I train at East West Kenpo karate at Eastern and Sunset. If you would like to, come by and try a class. This way you can formulate your own opinion. If you have any questions you can shoot me a message on this forum or privately.


----------



## Franc0 (Jan 27, 2006)

Dark Kenpo Lord said:
			
		

> OH yea, stay as far as you can from East West Kenpo Karate with Bob Jones teaching We Shen Pai, you'll be sorry if you do.
> DarK LorD


 
I second that. There is also Nevada Kenpo Karate on Boulder Hwy, they teach Paul Mill's AKKI Kenpo (702)434-7274


----------



## TheEdge883 (Feb 9, 2006)

masterfinger said:
			
		

> There is also Nevada Kenpo Karate on Boulder Hwy, they teach Paul Mill's AKKI Kenpo (702)434-7274


 
I second this one. Great instructors and nice people.


----------



## kungfulee (Feb 13, 2006)

Dont go to ussd.


----------



## Les (Feb 13, 2006)

Call this number (702) 434-7274

Or just go there, Nevada Kenpo Karate Studio
                       3310 South Nellis Blvd. #19
                       Las Vegas

Tell them Les from England sent you.


----------



## Franc0 (Feb 13, 2006)

Les said:
			
		

> Call this number (702) 434-7274
> 
> Or just go there, Nevada Kenpo Karate Studio
> 3310 South Nellis Blvd. #19
> ...


 
I'll be doing a knife seminar there on Saturday March 4th @12 noon%-}


----------



## Mikael151 (Aug 29, 2006)

Les said:
			
		

> Call this number (702) 434-7274
> 
> Or just go there, Nevada Kenpo Karate Studio
> 3310 South Nellis Blvd. #19
> ...


That's my school!


----------



## Josh Oakley (Aug 30, 2006)

kungfulee said:
			
		

> Dont go to ussd.



From what I hear, the USSD instructor in Henderson is a very good instructor.


----------



## snshnvxn (Nov 16, 2006)

The USSD instructor is very good in Henderson but the price will kill you!!!! I know I use to work for them...


----------



## almost a ghost (Nov 16, 2006)

snshnvxn said:


> The USSD instructor is very good in Henderson but the price will kill you!!!! I know I use to work for them...



Used to? What happened?


----------



## Gufbal1982 (Nov 23, 2006)

Josh Oakley said:


> From what I hear, the USSD instructor in Henderson is a very good instructor.


 
The price is very expensive (250 a month unless you sign a contract for 6 or more months).  Yes, they have a contract even though they call it an agreement.  I know, I used to work for them too.


----------



## Mariachi Joe (Jan 9, 2007)

Yeah I got talked into signing a 2 year contract at ussd which lowered the price to $150 which is still pretty steep.  Makes me wish I would have taken the time to look into other places first.  Take your time, visit different studios and pick the one you are most comfortable with.


----------



## Gufbal1982 (Jan 11, 2007)

Mariachi Joe said:


> Yeah I got talked into signing a 2 year contract at ussd which lowered the price to $150 which is still pretty steep. Makes me wish I would have taken the time to look into other places first. Take your time, visit different studios and pick the one you are most comfortable with.


 
I agree.  Find what works best for you.


----------



## kenpoconceptskim (Feb 10, 2007)

I would avoid any school that does the "contract" thing.  The "contract" you sign is not with the school but with a finance company.  It acts as a lender to the school owner who gets a lump sum amount for the entire amount of the contract.  They payments you make go to that company.

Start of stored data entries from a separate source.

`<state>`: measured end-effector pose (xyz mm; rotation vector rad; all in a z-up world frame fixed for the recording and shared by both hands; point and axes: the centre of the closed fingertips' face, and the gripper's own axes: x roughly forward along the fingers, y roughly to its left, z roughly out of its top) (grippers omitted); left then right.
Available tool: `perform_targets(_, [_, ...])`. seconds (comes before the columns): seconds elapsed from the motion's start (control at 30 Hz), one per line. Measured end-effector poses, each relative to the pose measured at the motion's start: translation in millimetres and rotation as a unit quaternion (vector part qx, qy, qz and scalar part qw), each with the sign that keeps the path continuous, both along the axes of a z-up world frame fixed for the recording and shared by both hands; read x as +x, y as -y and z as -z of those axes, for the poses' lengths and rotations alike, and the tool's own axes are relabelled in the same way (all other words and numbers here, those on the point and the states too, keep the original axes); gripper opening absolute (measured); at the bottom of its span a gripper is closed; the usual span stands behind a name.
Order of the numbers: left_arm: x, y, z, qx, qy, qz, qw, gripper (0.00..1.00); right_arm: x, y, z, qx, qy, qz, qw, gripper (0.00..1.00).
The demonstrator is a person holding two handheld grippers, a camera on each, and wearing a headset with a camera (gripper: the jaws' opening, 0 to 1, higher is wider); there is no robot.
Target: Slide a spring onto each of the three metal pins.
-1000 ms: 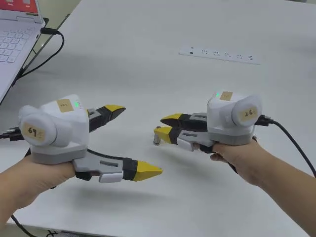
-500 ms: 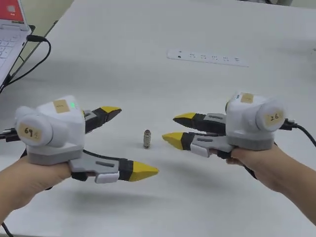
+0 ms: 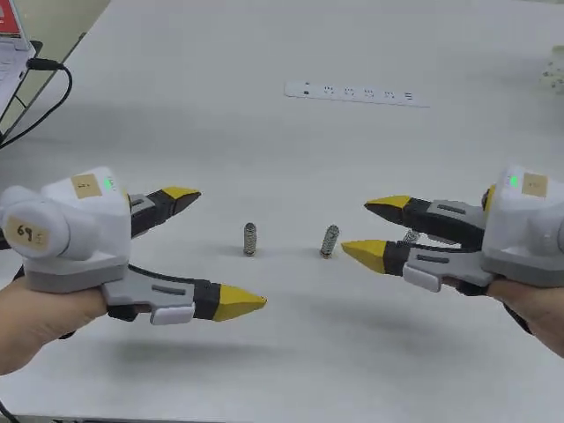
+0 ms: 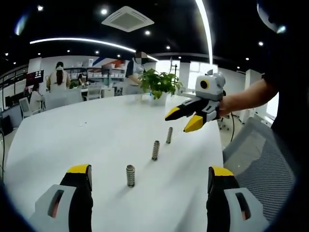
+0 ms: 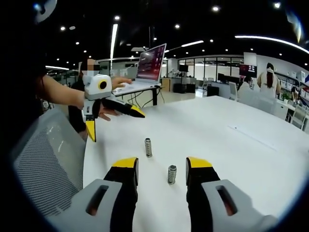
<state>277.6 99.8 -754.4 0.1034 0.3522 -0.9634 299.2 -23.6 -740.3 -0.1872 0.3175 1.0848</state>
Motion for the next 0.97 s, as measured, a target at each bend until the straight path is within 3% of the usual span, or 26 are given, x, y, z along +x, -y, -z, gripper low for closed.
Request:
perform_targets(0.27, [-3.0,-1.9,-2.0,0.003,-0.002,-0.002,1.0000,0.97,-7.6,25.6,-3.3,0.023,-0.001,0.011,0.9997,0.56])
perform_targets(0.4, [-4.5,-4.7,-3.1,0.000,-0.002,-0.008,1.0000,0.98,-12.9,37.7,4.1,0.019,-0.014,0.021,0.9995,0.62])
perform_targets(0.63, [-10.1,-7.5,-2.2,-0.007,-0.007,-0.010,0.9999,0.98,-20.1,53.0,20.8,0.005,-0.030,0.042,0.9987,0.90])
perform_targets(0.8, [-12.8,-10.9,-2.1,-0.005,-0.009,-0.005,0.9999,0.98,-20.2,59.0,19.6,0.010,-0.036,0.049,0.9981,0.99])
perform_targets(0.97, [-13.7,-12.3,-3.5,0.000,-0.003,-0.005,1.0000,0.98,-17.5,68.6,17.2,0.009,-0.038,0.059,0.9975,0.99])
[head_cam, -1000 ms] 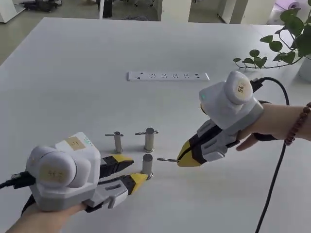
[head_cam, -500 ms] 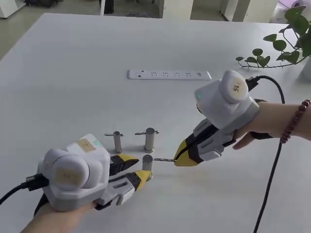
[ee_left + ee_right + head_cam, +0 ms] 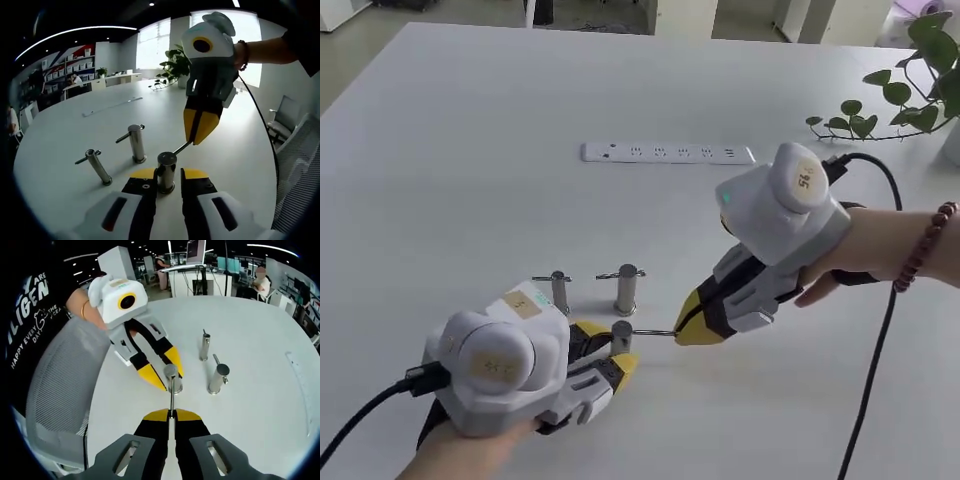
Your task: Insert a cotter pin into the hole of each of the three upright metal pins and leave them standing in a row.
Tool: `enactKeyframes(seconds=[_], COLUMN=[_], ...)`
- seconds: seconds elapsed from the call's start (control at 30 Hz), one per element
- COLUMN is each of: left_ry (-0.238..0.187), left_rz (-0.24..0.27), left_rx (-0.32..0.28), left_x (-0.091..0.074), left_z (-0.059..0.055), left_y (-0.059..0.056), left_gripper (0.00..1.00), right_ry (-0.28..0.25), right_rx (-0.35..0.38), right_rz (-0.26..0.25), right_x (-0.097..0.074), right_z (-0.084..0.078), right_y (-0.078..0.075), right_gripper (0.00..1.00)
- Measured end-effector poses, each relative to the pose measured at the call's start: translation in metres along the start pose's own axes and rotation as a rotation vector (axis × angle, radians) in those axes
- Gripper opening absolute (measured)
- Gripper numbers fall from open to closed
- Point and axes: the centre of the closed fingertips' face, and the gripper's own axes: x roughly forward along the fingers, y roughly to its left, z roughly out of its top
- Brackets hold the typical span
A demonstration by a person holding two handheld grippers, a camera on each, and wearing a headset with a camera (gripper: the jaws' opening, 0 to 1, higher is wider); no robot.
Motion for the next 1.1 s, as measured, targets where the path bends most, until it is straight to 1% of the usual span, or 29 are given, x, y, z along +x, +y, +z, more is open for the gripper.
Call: enactKeyframes(seconds=[0.13, 0.2, 0.37, 0.6, 0.7, 0.93, 1.0, 1.1], left_ry=[-0.001, -0.002, -0.003, -0.014, -0.02, -0.028, -0.029, -0.033], left_rz=[0.012, 0.015, 0.009, -0.028, -0.05, -0.089, -0.095, -0.095], left_rx=[0.001, 0.007, 0.017, 0.021, 0.023, 0.026, 0.032, 0.043], left_x=[0.001, 0.001, 0.001, 0.002, 0.002, 0.003, 0.003, 0.003], left_z=[0.0, 0.0, 0.0, 0.0, 0.0, 0.001, 0.0, 0.0], left_y=[0.002, 0.003, 0.003, 0.002, 0.002, 0.001, 0.001, 0.0], left_gripper=[0.14, 0.12, 0.12, 0.12, 0.12, 0.12, 0.12, 0.11], right_ry=[-0.015, -0.01, -0.001, 0.014, 0.014, 0.031, 0.034, 0.054], right_rx=[0.002, -0.004, -0.018, -0.072, -0.11, -0.15, -0.161, -0.205], right_rz=[0.007, 0.009, 0.013, 0.019, 0.027, 0.034, 0.035, 0.03], right_x=[0.0, 0.001, 0.003, 0.003, 0.006, 0.01, 0.009, 0.01], right_z=[0.003, 0.002, 0.002, 0.004, 0.005, 0.003, 0.003, 0.003], right_y=[0.0, 0.0, -0.001, -0.002, -0.002, -0.005, -0.006, -0.006], right_gripper=[0.0, 0.0, 0.0, 0.0, 0.0, 0.0, 0.0, 0.0])
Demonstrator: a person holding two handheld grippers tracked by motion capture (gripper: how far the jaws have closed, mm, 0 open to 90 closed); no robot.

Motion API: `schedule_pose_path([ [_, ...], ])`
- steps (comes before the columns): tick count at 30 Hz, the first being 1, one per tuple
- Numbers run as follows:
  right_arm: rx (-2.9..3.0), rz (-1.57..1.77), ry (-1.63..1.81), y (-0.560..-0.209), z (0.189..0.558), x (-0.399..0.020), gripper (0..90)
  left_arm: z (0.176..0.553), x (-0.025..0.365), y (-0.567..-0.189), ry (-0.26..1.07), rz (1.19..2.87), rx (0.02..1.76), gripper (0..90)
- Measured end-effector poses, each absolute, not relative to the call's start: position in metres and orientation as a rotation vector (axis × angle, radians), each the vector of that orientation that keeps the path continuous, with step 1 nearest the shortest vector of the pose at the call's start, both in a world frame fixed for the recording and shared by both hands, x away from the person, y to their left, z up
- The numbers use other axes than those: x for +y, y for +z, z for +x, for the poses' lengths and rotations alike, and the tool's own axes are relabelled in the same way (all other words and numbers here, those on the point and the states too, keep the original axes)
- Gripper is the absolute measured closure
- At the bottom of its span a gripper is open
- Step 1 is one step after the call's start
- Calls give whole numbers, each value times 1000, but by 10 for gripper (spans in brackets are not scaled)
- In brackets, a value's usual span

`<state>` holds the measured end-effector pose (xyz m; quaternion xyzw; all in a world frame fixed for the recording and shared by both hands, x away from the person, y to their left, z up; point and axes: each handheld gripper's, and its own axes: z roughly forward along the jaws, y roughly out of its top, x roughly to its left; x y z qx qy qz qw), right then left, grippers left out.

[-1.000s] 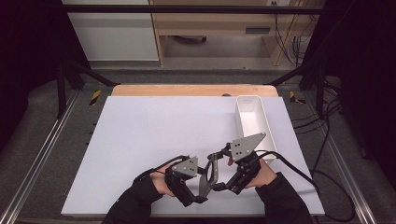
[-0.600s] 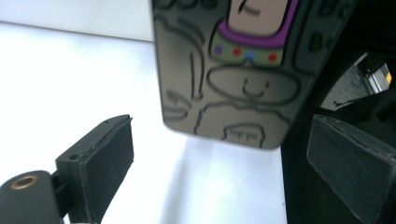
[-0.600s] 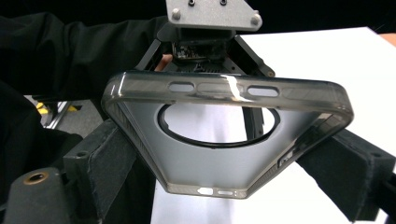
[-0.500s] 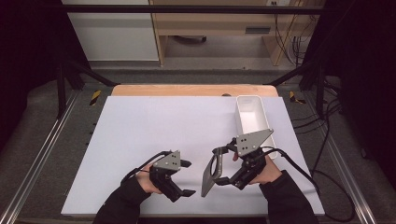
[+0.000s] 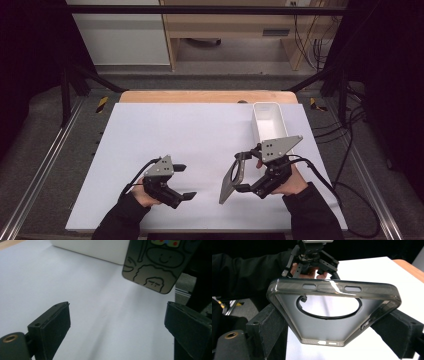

I would seek out schools/instructors that do either month to month (at a reasonable rate) and/or shorter term agreements.  I recommend avoiding 2-4 year contracts, ESPECIALLY if they are 3rd party contracts.

The main thing is to visit the various instructors, view the classes, meet the students.  Observe carefully if the instructor(s) show a genuine interest in the students and teaching.  Avoid ones who seem to focus on themselves and showing off what they can do.  Find the instructor, system, style that best matches your personality.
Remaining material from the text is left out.